Toplanan Deliller, Delillerin Değerlendirilmesi ve Gerekçe;
Dava dilekçesi ekinde ödemeye ilişkin dekontlar sunulmuş, Samsun 3.İcra Hukuk Mahkemesinin 2015/253 E. 2015/247 K. Sayılı dosyası dosyamız arasına alınmış, … Bankası 28.02.2012 tarihli Genel Kredi ve Teminat Sözleşmesi, ihtarname ve hesap hareketleri dosyamız arasına alınmıştır, dosyamız bankacı bilirkişiye tevdii edilmiş bilirkişi raporu dosyamız arasına alınmıştır.
Dava; icra takibinden sonra açılan menfi tespit ve istirdat talebine ilişkindir.

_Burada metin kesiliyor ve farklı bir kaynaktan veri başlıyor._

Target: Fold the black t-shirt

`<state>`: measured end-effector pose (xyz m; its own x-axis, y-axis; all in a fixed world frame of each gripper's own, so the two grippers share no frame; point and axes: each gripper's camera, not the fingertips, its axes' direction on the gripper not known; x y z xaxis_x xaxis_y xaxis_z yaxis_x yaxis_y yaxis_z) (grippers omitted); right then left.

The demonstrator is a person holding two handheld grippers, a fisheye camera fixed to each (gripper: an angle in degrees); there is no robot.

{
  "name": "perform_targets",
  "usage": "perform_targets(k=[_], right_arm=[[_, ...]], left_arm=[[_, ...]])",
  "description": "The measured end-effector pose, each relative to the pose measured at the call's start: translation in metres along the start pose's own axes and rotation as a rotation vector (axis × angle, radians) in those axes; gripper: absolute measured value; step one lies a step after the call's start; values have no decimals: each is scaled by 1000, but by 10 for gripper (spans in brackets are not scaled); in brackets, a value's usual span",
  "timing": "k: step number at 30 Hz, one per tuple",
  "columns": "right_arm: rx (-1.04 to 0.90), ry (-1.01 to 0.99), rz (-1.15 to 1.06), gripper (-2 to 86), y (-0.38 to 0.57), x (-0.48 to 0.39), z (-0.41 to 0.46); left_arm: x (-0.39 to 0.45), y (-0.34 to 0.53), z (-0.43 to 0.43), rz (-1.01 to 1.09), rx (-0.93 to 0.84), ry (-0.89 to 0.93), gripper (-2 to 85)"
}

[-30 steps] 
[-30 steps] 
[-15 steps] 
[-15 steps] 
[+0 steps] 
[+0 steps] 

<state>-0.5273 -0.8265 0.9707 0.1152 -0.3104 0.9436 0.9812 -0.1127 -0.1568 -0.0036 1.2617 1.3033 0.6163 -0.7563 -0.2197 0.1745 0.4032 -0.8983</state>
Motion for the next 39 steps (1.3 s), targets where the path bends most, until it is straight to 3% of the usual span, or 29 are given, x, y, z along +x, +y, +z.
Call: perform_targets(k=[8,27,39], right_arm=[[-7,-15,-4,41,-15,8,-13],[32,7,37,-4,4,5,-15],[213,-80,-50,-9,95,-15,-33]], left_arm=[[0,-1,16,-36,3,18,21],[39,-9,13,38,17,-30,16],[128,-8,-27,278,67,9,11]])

Davacı vekili tarafından Samsun N. Tüketici Mahkemesine verilen dava dilekçesi ile dava konusu Samsun 8.İcra Müdürlüğü’nün 2013/6037 E. Sayılı takip dosyasında alacaklı … Bankası A.Ş vekili tarafından alacağın dayanağını oluşturan 28/02/2012 tanzim tarihli borçlular … ve müteselsil kefil … aleyhine 9.061,04 asıl alacak ve ferilerinin tahsili amacı ile ilamsız icra takibi başlatıldığı, davacının bankaya borçlu olmadığının tespiti istenmiş, Samsun 2. Tüketici Mahkemesinin 24.04.2015 tarihli 2015/76 E. 2015/423 K. Sayılı ilamı ile mahkemenin görevsizliğine karar verilmiş ve dosya mahkememize gönderilmiştir.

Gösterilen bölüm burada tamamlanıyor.